→ **TASK REQUIREMENTS**:
Search the entries below for the word "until" and copy every line where it appears.

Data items
• • •

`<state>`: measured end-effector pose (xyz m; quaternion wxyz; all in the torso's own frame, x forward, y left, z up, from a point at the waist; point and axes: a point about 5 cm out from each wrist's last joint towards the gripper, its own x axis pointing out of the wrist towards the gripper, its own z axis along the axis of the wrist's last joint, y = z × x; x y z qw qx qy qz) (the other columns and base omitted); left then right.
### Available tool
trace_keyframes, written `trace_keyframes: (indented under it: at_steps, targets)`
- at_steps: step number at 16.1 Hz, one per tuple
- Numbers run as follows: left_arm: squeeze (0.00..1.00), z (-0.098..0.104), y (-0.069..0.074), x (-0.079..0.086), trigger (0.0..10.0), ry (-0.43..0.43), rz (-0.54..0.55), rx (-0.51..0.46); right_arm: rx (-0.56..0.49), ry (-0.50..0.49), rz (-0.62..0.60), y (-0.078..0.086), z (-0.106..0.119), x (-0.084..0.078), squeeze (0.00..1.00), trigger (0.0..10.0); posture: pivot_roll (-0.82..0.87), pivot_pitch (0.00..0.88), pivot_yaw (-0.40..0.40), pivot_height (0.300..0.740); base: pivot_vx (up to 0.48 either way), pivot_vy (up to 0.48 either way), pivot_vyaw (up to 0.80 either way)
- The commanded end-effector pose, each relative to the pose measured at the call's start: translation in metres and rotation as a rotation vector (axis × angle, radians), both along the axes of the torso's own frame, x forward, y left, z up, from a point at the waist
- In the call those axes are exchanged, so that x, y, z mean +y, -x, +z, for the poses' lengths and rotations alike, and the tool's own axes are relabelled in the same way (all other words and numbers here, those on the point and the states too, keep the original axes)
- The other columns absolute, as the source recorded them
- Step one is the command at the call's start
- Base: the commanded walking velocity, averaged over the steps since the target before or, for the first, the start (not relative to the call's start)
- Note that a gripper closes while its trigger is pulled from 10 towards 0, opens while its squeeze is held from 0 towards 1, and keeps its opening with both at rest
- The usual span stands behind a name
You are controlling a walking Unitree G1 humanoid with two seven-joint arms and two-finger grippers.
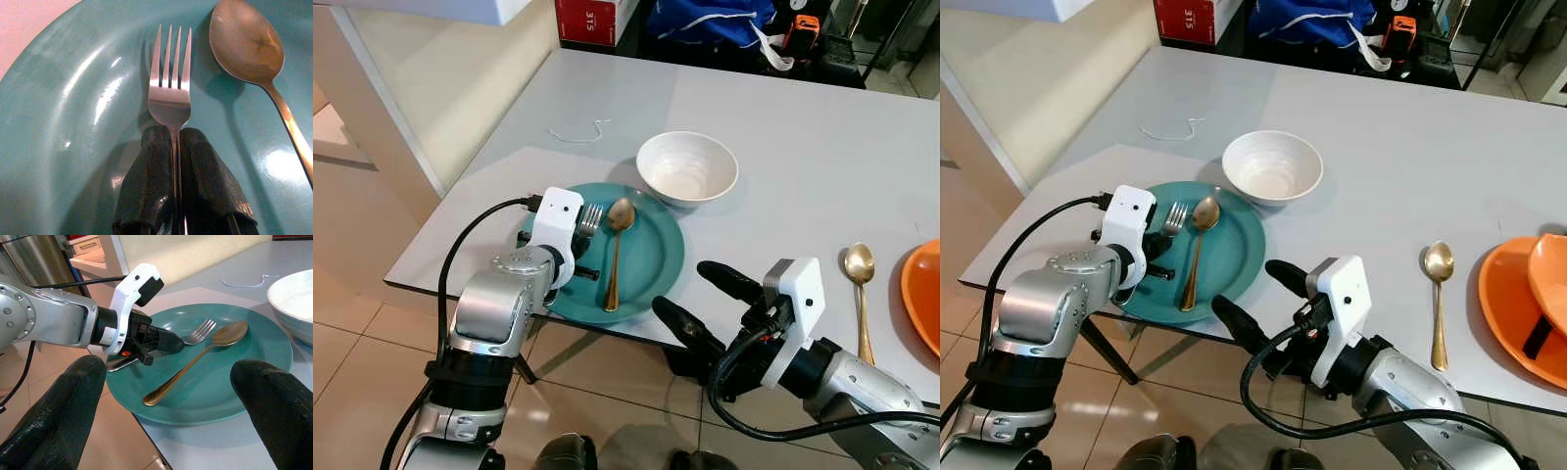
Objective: Setting the table
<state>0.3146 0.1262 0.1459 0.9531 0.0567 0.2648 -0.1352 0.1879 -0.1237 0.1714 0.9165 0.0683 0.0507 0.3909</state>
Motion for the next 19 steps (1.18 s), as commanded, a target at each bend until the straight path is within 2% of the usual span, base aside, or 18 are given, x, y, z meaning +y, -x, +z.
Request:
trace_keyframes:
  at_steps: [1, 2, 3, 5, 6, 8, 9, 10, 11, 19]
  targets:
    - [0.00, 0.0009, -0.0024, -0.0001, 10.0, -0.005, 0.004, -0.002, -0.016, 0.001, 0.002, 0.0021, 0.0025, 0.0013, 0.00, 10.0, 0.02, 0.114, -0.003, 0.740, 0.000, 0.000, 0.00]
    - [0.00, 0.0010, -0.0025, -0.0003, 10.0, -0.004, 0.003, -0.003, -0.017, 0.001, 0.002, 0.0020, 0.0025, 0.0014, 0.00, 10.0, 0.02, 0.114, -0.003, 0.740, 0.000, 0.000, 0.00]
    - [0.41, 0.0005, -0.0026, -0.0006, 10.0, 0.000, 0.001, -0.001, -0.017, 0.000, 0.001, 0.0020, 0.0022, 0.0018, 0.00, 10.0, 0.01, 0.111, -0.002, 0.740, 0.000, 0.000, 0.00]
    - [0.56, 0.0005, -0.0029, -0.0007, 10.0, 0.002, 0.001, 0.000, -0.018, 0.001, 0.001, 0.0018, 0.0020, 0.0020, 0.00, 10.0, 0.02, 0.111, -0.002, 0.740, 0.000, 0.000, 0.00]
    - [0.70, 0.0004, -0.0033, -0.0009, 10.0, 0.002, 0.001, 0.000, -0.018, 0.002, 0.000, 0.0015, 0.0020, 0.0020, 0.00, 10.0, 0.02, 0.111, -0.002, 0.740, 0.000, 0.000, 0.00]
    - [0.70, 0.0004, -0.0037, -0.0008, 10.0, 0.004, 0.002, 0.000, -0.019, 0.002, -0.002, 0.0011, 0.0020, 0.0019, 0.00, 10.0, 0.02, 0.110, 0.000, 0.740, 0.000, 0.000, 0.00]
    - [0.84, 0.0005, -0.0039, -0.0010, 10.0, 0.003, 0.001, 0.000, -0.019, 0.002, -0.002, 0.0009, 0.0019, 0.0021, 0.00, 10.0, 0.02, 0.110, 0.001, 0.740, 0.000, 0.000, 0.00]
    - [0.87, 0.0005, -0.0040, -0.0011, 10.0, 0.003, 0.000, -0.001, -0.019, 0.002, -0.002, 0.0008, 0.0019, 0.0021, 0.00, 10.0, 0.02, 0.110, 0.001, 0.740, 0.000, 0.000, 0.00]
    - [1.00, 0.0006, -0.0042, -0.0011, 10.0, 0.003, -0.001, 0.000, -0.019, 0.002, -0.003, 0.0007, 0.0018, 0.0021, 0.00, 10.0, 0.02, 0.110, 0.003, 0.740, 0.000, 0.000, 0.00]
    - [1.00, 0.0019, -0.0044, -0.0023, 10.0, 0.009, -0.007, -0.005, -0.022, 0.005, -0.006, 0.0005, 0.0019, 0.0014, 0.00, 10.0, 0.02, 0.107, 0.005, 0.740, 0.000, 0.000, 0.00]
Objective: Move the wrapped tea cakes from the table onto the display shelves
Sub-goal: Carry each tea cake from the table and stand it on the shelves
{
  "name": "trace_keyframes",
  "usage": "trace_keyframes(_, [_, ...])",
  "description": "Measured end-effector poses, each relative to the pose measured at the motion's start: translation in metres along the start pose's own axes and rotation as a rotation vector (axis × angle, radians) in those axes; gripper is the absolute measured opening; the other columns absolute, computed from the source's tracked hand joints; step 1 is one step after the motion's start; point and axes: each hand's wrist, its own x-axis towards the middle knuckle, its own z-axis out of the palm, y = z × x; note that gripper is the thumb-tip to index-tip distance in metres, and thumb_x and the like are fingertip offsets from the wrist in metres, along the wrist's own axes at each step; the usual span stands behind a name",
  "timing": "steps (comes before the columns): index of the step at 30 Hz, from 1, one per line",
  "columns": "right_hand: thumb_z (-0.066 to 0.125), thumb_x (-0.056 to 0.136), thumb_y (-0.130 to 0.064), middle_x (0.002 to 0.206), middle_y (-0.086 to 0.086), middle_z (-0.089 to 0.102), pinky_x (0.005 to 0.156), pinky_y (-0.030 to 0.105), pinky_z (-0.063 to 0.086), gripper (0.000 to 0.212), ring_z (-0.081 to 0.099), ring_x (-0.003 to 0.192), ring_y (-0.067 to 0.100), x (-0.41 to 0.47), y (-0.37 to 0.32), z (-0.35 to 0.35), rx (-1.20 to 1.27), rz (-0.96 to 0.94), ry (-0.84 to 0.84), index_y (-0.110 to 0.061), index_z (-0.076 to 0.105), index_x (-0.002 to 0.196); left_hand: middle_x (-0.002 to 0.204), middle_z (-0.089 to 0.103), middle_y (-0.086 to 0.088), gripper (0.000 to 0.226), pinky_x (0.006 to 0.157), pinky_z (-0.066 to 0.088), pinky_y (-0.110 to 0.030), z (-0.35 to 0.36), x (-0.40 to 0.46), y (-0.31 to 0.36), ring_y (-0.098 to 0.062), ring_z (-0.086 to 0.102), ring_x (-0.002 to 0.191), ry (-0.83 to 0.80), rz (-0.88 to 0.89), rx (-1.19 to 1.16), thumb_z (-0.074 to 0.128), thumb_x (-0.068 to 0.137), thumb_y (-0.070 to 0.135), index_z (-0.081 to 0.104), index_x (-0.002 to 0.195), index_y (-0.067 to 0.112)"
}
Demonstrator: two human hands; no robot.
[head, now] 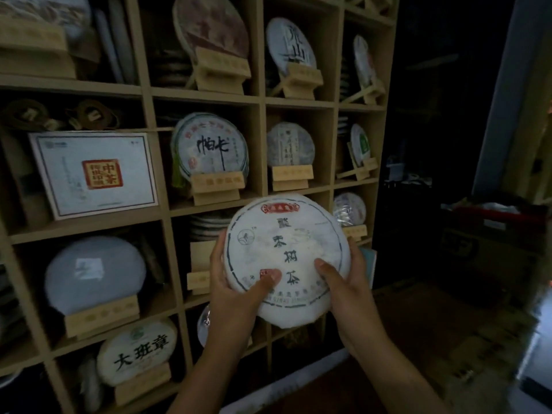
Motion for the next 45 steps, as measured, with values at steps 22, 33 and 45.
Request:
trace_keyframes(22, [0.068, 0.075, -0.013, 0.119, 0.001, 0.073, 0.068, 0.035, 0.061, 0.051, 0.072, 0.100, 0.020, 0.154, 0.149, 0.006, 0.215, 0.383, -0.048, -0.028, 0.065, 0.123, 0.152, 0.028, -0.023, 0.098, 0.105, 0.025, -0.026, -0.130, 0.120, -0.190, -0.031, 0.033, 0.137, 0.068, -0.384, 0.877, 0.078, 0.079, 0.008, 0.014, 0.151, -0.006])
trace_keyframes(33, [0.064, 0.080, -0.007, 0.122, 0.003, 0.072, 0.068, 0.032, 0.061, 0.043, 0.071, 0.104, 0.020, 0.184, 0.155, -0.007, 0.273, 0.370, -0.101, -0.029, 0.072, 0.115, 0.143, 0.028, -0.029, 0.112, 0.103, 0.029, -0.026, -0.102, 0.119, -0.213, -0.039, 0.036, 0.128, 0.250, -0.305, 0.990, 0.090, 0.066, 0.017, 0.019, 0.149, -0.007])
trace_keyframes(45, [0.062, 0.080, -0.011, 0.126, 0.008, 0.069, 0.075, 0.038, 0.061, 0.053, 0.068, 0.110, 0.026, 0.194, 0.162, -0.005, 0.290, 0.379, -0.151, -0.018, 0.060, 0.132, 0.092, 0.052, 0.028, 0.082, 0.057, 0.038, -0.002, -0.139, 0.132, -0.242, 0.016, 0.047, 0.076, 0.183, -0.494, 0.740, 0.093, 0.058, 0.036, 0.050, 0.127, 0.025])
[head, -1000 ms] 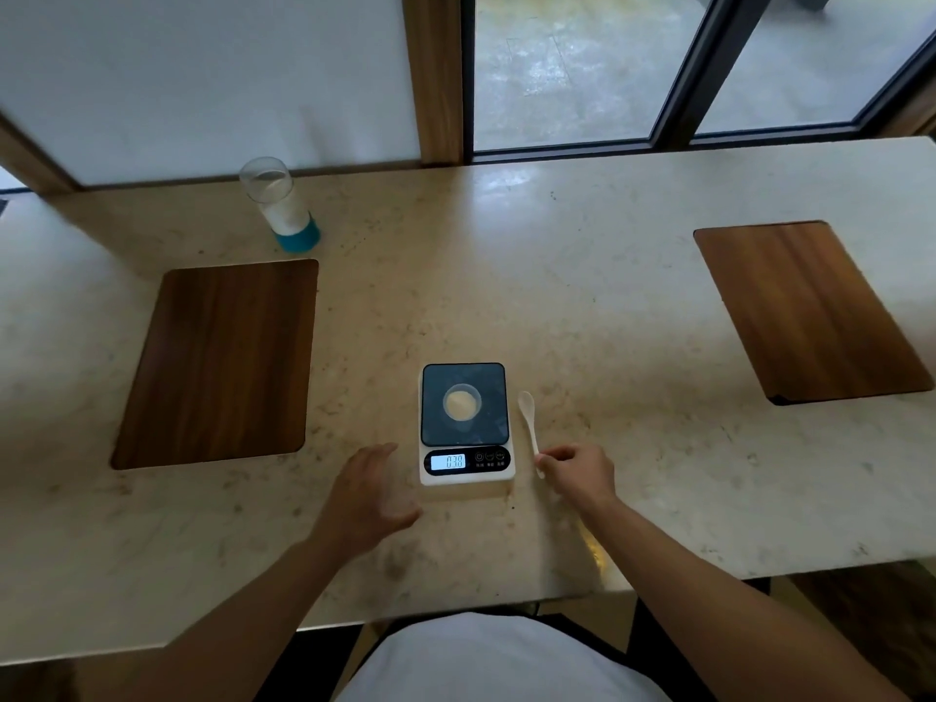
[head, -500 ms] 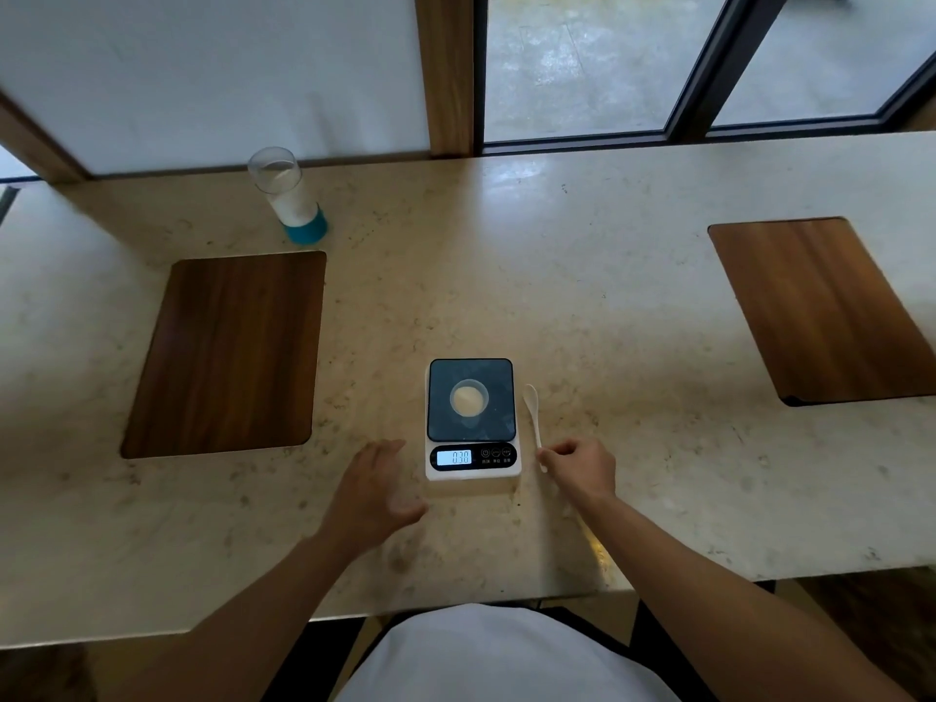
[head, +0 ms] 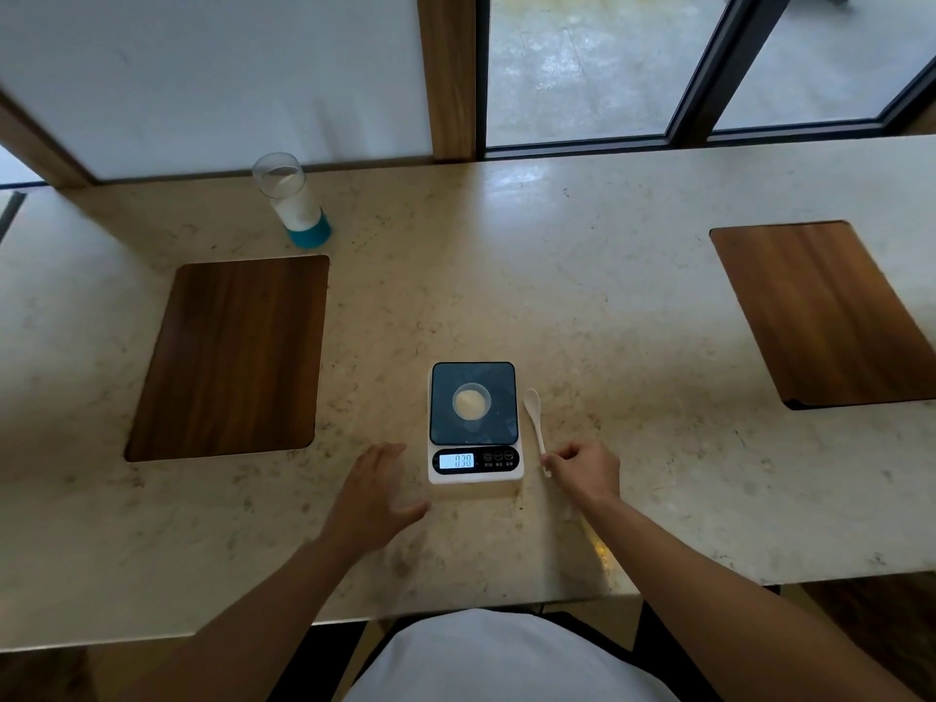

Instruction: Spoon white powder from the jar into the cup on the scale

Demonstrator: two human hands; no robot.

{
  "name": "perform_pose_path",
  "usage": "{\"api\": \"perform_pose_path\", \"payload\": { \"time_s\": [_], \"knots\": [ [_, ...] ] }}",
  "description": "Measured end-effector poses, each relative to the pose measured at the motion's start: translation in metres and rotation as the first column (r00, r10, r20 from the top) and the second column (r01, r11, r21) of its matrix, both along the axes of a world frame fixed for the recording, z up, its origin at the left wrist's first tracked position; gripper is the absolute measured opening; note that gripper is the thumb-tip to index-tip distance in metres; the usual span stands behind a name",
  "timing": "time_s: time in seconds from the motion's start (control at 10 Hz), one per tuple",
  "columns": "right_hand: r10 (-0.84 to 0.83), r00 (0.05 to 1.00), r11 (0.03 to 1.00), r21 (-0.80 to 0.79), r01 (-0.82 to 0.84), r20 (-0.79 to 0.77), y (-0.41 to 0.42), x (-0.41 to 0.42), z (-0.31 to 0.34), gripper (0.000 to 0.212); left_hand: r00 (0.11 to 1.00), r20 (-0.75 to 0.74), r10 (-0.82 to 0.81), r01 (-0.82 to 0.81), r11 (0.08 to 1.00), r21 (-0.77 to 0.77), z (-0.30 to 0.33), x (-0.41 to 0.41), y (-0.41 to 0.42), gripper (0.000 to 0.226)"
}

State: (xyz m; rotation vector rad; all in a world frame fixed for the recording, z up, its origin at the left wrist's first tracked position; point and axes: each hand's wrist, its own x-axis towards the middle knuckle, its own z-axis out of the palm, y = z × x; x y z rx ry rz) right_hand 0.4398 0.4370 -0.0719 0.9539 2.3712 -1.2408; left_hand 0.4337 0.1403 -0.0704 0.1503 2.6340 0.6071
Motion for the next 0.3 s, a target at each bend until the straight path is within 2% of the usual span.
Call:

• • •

→ **SOLUTION**:
Motion for the next 19 steps (1.18 s), as commanded, a target at each bend until the straight path is within 2% of the usual span, base aside, or 18 are given, x, y, z meaning +y, -x, +z.
Motion for the next 0.3 s, a target at each bend until the straight path is within 2% of the usual span.

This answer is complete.